Greetings!
 
As we reflect on the events of 2021, we honor the courageous work that our community of health workers, global partners, and HEAL supporters have forwarded in response to this year’s extraordinary challenges. 
 
Our HEAL team has grown to include Navajo full-time staff, our achievements are many, but the work ahead is both daunting and essential. 
 
We share a message of gratitude that we sent out to our HEAL fellows. MLK said in his last speech “Only when it's dark enough can you see the stars.” 
 
In these dark times, HEAL fellows are bright spots sustained in this long night of COVID by each other, our partner sites and all of you.  
 
In Solidarity,
Sri and the HEAL Team
A Letter to HEAL Fellows
December 24, 2021
Dear HEAL community,
 
As we reach the two-year mark of a pandemic that refuses to recede, all of you have been working endlessly for better, more equitable care for your patients. It's hard to remember a time that has required more sacrifice, has been more isolating, more exhausting, and more overwhelming.
 
It's also hard to remember a time when our work was more important. Your work right now is crucial. 
 
COVID is not about just COVID. Vaccine Equity is not only about universal access to a COVID Vaccine. It is that but also much more.  
 
It is the fight for equitable access to the fruits of science for everyone. It is about living on a planet where grotesque inequalities in health outcomes, across populations, across countries, across the rich and poor don’t exist. That is what your work represents.
 
The HIV movement took a single disease focus and used it to try to strengthen underfunded and broken health systems around the world. COVID has dramatically exposed how much we need to reimagine our public health systems, our delivery of care, our focus on health justice.  
 
As this year comes to a close, each member of this community and each of our partners represent a bright spot, an antidote to the vaccine hoarding, the inequitable access to treatment, the unjust mortality that we see more clearly at this moment. 
 
The striving this community attempts daily at our core reminds me of this quote by noted feminist writer and activist bell hooks (who died this month):
The global solidarity that the HEAL community represents is a signal of something important and good. In a global pandemic, the work of global solidarity of health workers is sacred work.  
 
We are grateful for your example.  We hope you take time to care for yourselves with the same love that you care for others.
 
Please reach out if you need anything. 
 
Looking forward to more time in person, and a better 2022 together, 
 
Sri
on behalf of the HEAL team
HEAL in the Media: A Year of Advocacy
Though HEAL fellows work in different countries, health systems, and serve diverse patients and communities, one thing continues to connect HEAL fellows together: the drive to ensure their patients have equitable access to high-quality health care. Here, we share a few of the many stories that emerged from the HEAL community in 2021.
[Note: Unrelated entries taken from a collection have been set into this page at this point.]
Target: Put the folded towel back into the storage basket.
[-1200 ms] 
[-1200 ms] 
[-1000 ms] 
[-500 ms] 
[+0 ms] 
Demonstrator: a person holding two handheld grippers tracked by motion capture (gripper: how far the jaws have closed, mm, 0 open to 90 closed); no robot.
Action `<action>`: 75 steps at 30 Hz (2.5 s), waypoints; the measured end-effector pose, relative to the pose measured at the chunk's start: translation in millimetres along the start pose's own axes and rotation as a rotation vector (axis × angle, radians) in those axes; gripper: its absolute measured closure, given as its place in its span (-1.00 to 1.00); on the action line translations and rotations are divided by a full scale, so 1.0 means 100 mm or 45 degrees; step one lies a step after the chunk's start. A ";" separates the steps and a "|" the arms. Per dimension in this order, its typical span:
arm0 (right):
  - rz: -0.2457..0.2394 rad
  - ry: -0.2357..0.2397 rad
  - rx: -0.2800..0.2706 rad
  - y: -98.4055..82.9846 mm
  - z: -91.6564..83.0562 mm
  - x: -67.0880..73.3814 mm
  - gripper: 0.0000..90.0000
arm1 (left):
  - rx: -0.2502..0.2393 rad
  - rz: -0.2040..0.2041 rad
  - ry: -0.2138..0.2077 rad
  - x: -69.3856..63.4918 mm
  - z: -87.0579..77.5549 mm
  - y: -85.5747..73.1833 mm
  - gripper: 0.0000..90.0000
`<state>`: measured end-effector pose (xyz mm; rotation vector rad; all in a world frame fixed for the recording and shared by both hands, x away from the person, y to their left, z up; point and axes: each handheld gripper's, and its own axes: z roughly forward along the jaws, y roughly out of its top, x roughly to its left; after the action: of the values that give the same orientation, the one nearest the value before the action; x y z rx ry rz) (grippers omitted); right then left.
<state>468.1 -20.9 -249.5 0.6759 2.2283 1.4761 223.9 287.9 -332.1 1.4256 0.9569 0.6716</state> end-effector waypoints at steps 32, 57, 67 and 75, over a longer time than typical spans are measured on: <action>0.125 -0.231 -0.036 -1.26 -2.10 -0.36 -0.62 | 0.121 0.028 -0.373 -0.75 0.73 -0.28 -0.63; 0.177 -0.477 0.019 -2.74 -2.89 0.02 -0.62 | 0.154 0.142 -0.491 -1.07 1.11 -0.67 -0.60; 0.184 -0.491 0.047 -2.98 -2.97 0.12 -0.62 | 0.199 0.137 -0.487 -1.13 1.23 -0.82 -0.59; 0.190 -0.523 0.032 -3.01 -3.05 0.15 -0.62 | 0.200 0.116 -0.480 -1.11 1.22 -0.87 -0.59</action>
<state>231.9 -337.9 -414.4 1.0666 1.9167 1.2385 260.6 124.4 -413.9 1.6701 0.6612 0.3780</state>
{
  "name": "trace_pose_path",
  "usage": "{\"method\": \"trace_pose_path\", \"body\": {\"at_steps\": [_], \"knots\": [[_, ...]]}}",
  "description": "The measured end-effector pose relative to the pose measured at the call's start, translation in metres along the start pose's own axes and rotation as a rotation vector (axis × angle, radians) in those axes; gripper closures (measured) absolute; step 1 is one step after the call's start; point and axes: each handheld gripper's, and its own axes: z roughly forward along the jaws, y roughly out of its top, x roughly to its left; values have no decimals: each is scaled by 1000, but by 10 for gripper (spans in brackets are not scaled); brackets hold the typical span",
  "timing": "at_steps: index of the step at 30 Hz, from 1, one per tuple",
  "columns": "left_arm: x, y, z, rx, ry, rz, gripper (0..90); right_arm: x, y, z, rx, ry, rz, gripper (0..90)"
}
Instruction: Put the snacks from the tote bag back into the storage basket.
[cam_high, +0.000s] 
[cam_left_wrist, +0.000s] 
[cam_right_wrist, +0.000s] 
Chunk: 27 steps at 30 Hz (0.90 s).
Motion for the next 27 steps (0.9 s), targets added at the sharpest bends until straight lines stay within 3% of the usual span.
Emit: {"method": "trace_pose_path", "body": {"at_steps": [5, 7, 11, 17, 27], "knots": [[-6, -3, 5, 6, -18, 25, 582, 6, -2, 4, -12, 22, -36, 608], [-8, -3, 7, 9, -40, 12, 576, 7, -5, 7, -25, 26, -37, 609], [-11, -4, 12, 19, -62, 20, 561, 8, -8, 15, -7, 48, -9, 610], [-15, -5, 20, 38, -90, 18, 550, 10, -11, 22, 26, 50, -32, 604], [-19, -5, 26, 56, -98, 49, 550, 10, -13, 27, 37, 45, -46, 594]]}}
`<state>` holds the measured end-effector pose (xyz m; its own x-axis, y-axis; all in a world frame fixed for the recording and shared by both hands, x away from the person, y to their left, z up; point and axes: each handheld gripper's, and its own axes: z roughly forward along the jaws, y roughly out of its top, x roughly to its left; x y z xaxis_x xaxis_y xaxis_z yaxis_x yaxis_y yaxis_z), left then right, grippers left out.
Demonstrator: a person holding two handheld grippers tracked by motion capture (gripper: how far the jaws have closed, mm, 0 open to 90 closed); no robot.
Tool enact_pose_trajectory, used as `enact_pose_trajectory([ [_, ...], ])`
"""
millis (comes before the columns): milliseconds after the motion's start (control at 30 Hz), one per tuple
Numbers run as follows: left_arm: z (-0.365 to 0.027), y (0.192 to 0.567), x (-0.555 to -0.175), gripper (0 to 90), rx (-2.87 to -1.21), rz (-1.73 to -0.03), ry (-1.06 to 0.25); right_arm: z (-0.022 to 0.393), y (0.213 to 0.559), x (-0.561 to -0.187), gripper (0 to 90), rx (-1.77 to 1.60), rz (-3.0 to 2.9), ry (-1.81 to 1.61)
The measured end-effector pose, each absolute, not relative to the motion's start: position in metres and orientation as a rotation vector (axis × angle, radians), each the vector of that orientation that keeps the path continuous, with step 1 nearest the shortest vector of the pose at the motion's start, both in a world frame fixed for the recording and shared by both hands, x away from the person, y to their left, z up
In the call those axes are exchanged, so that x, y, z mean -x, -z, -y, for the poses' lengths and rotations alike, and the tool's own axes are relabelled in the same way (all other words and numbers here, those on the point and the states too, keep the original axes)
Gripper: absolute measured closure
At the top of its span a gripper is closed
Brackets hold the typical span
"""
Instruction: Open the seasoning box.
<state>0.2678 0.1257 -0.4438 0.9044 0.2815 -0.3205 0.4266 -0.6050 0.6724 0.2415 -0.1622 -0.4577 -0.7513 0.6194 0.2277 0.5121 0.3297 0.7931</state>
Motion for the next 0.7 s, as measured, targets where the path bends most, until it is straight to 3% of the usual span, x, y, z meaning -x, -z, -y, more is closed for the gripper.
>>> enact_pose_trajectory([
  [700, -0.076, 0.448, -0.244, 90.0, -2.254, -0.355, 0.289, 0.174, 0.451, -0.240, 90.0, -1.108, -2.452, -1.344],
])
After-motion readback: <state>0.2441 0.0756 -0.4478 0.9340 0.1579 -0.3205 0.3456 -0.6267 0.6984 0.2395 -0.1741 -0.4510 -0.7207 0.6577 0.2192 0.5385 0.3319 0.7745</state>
MARCH - On International Women’s Day, KPFA Radio featured 5 women of HEAL who have committed their careers to global health equity. HEAL Alumni Graciela Cadet, MD (Haiti), Natasha Topaha, MA (Navajo Nation), Jimena Maza, MD (Mexico), and Annie Huang, MD (USA).
MARCH - Last Mile Health’s Savior Flomo Mendin, RN (Liberia) and HEAL Alumni hosted a webinar on International Women’s Day hosted by the World Health Organization, emphasizing the enormous contributions of women to care work.
MAY - Sri Shamasunder, MD, HEAL Co-Founder wrote about cycles of generosity and responsibility that wealthy nations have to equip global leaders with knowledge and infrastructure to produce their own vaccines. This conversation continues as we see variants surge globally as a result of vaccine inequities.
MAY - HEAL Co-Founder Sri Shamasunder, MD speaks with Professor Dacher Keltner of UC Berkeley’s Center for Greater good about how gratitude helps him find light in dark times.
JUNE - Twenty-two new fellows joined HEAL, committing to two-years of growing their skills in leadership and advocacy in a time when their patients and communities are facing growing challenges to healthcare access.
Navajo Area IHS Directors Award to HEAL
JULY - The HEAL team was awarded a Navajo Area Director's Award for Outstanding Volunteers recognizing the many deserving individuals who provided service to the Navajo Area Indian Health Service over the past year.
AUGUST - HEAL Alumni Abhi Kole, MD writes that ending the pandemic should be a universal goal, driven by collaboration over capitalism, science over ideology, and people over nations.
SEPTEMBER - In the wake of the devastating second wave of COVID which killed millions of people in India, HEAL Alumni Anup Agarwal, MD spoke out, demanding that science be used to help the Indian people, not weaponized to forward government narratives.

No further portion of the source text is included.